DATASET SECTION –
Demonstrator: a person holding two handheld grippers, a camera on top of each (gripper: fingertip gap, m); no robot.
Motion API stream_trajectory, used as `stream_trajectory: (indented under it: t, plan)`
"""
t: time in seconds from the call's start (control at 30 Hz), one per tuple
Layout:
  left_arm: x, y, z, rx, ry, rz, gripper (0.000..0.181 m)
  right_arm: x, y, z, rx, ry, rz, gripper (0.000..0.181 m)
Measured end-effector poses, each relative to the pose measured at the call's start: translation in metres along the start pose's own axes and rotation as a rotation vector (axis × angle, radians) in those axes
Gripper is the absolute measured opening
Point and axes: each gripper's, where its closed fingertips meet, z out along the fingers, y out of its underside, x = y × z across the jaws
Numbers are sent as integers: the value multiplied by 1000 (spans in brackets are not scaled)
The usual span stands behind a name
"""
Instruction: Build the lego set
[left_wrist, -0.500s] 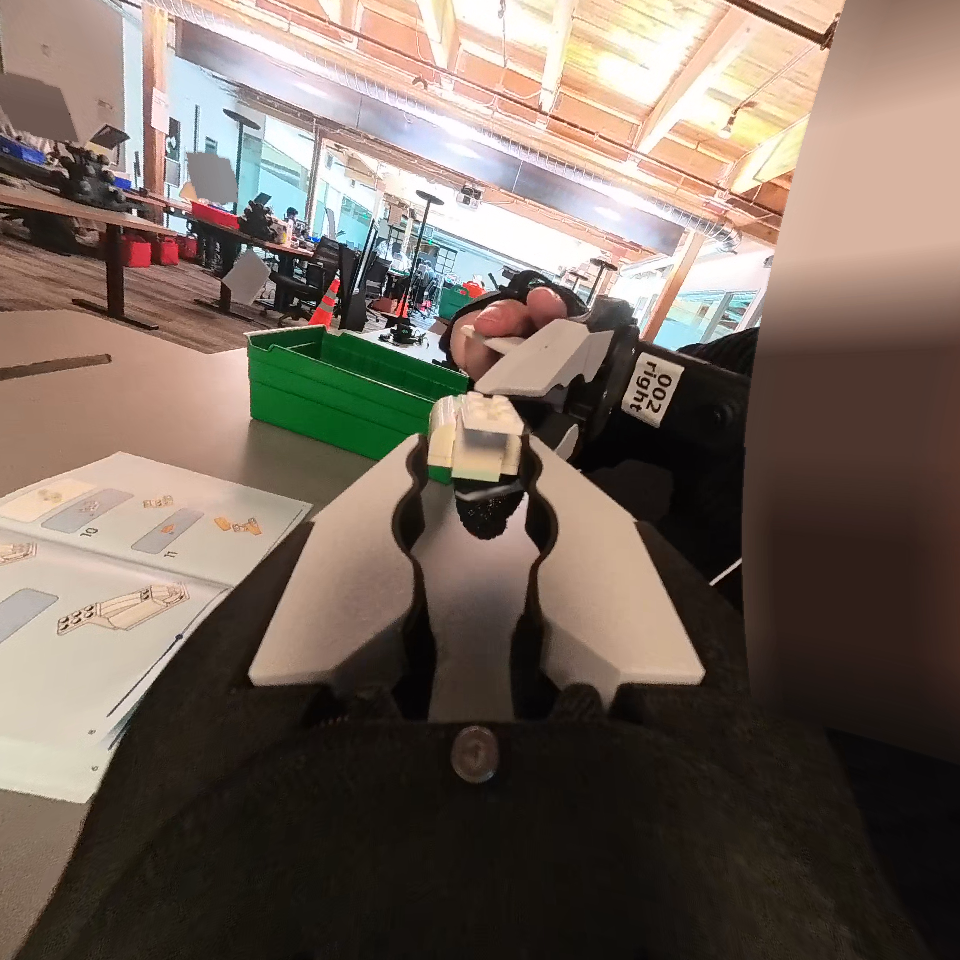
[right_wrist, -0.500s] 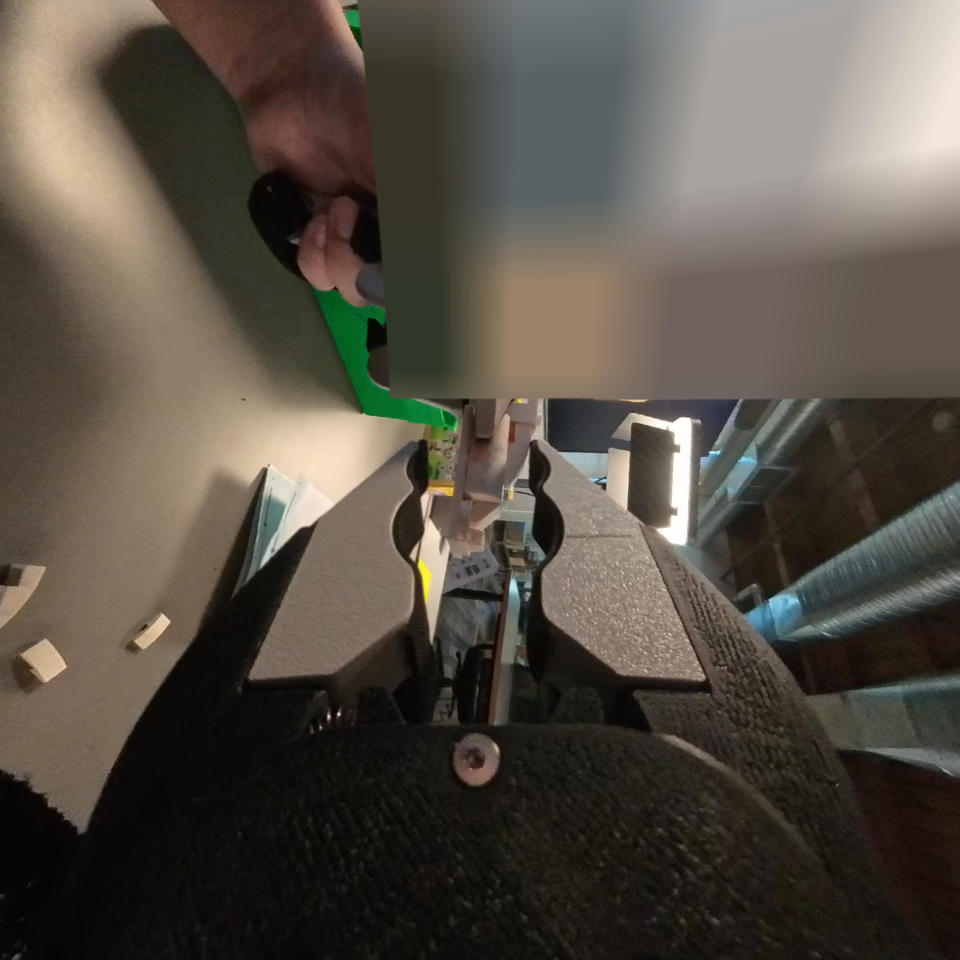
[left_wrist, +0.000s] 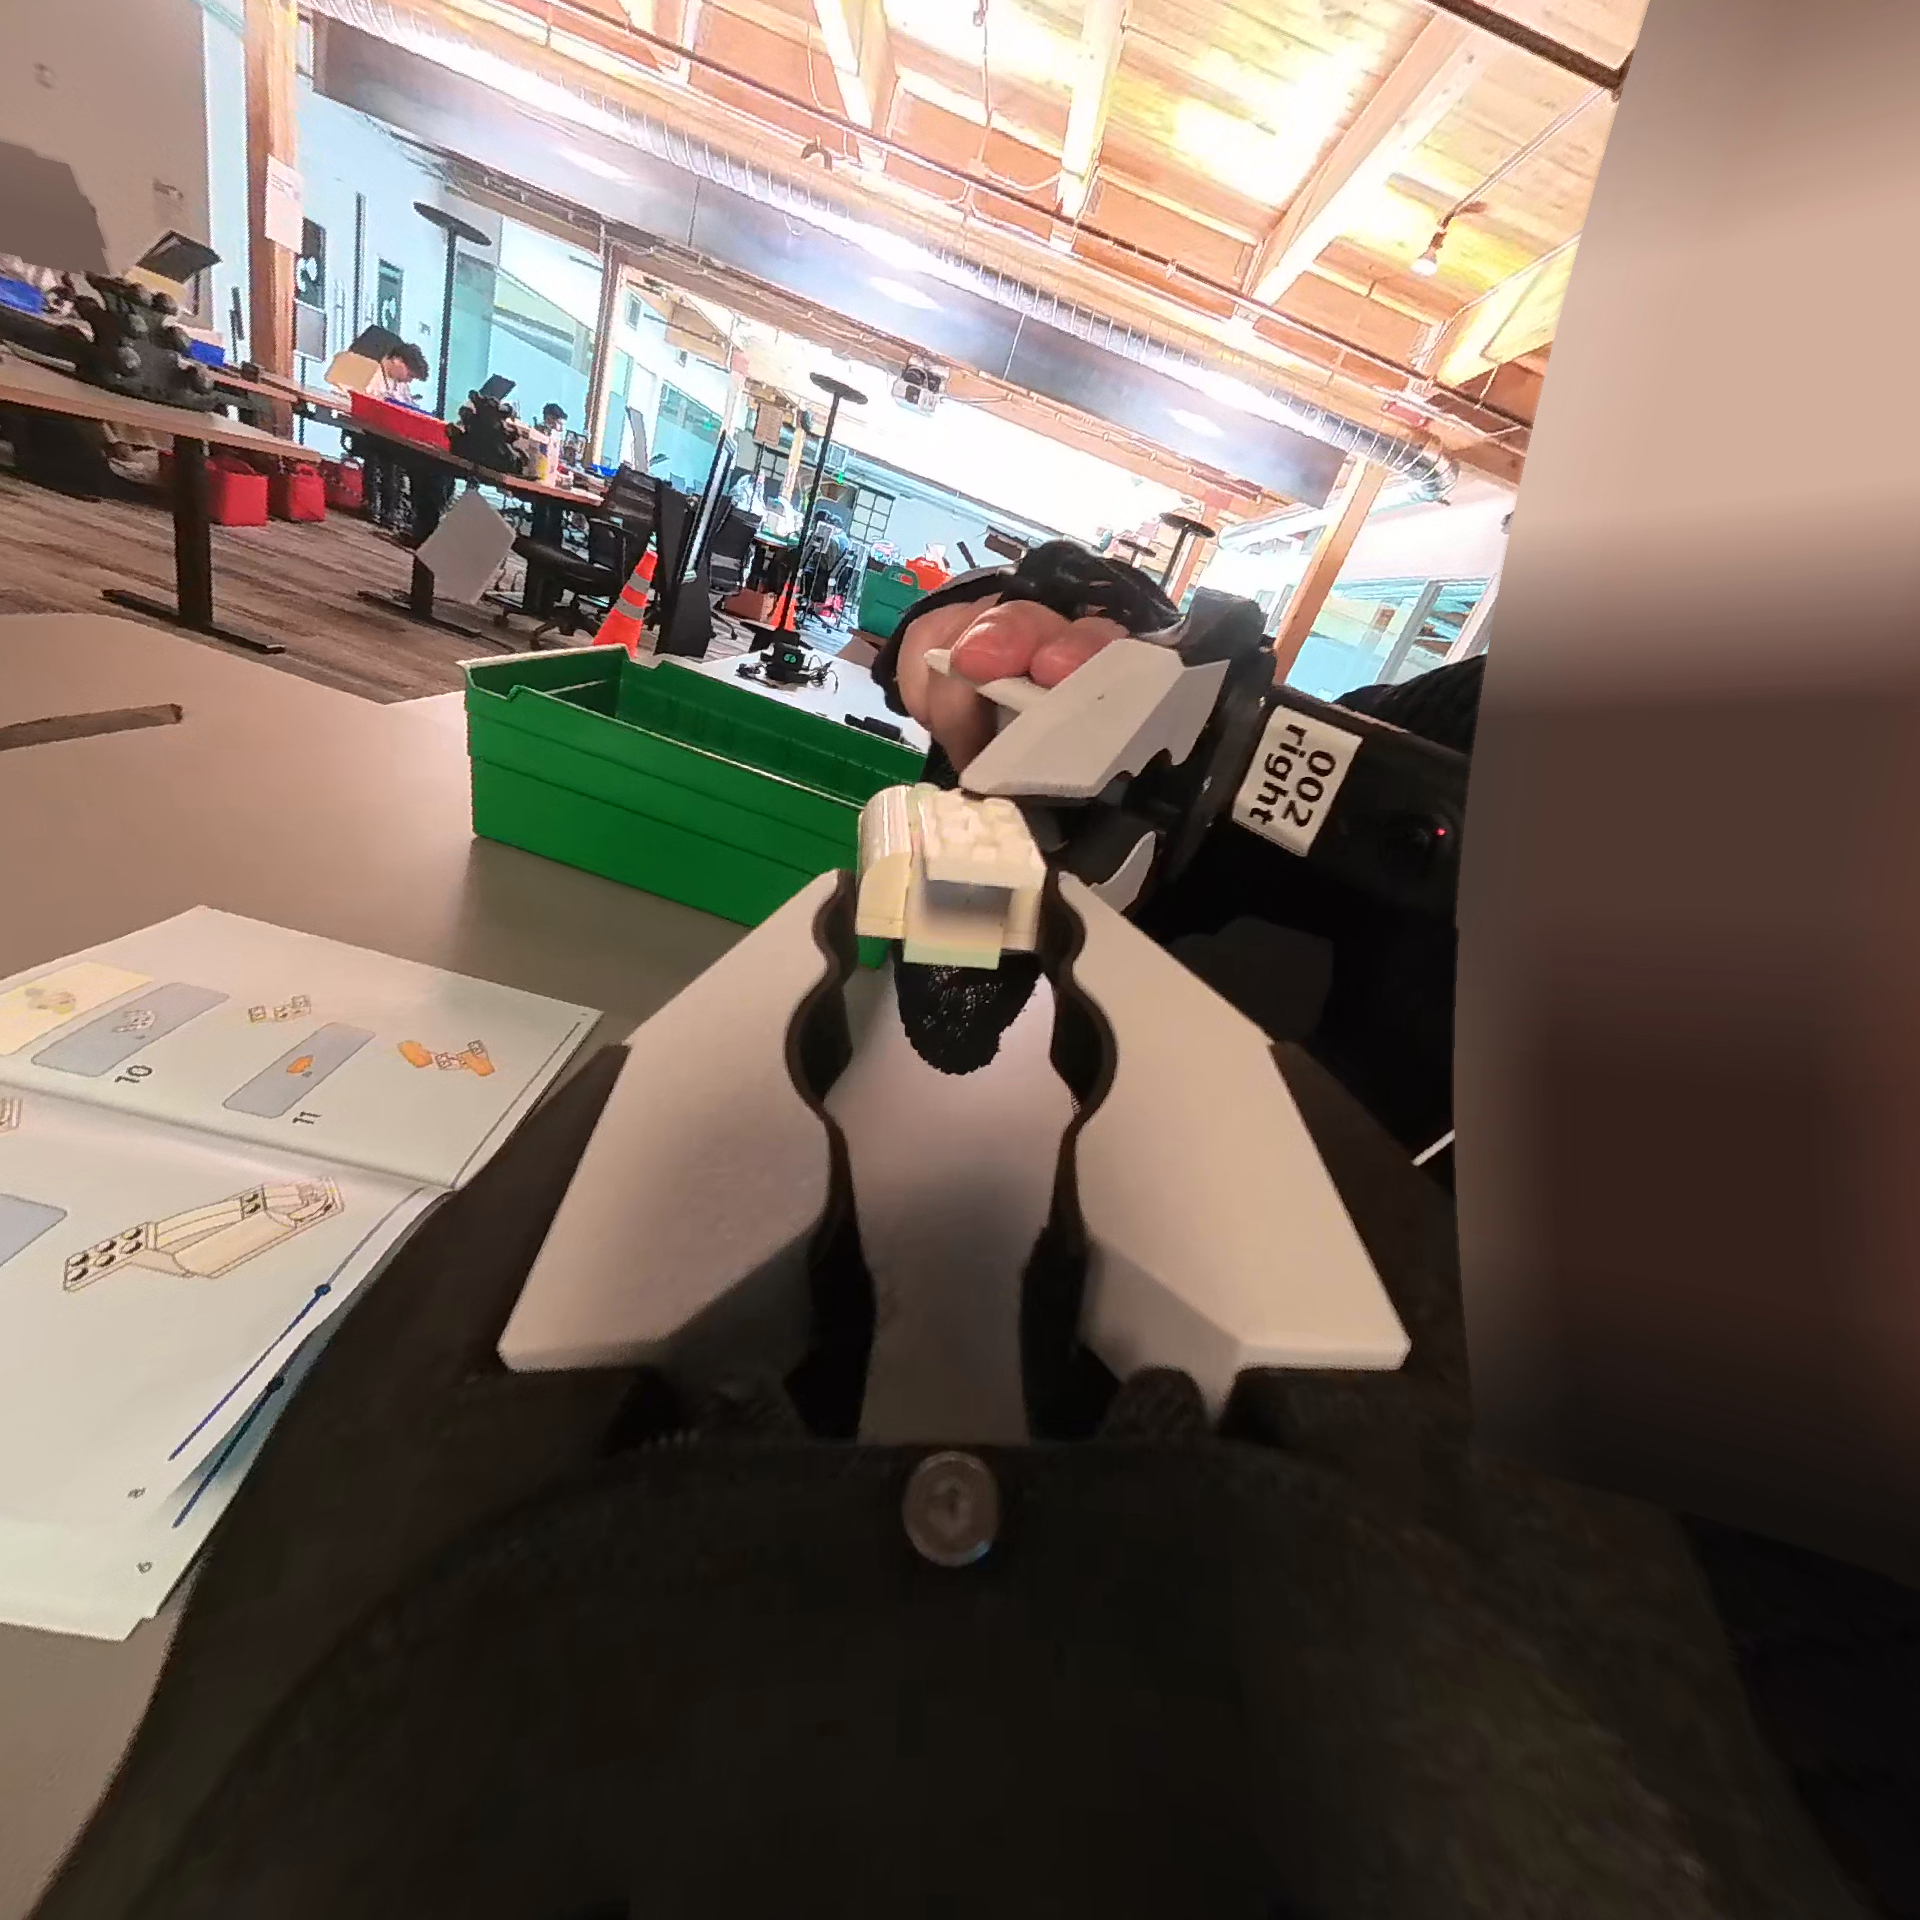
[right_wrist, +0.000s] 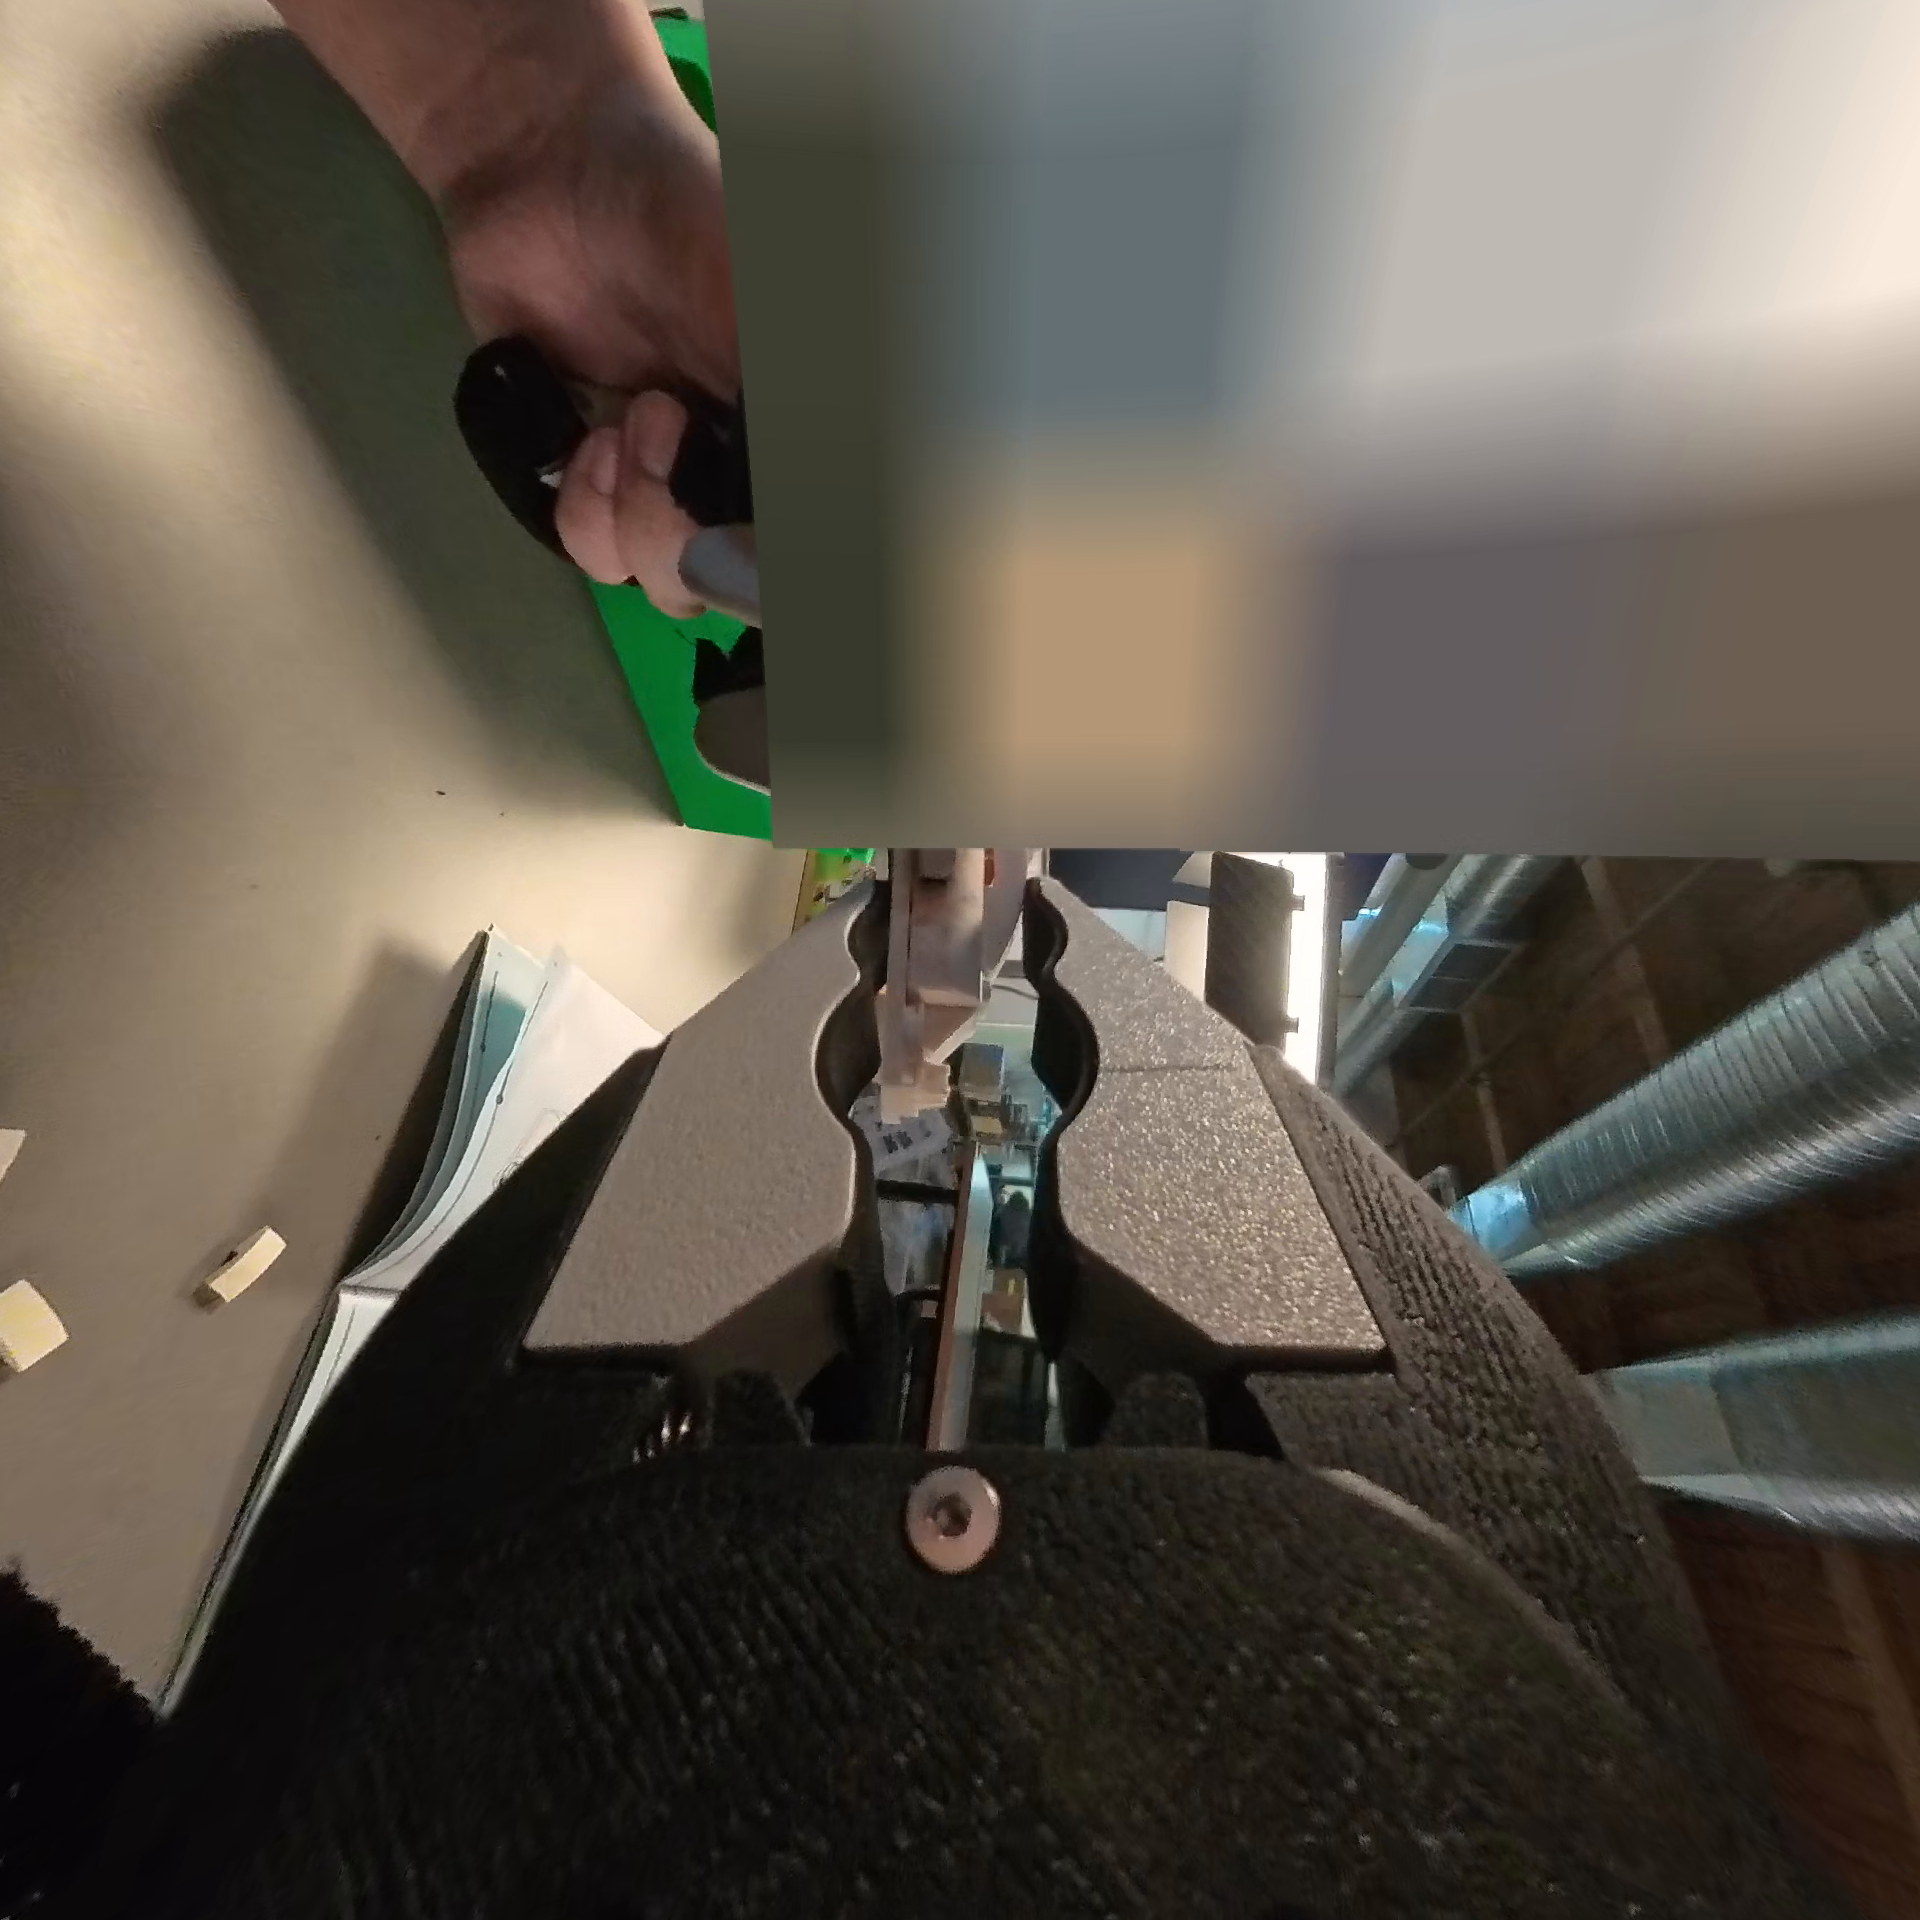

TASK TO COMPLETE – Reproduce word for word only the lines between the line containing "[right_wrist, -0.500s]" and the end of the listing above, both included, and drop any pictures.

SOLUTION TO THE EXERCISE –
[right_wrist, -0.500s] 
[left_wrist, +0.000s] 
[right_wrist, +0.000s] 

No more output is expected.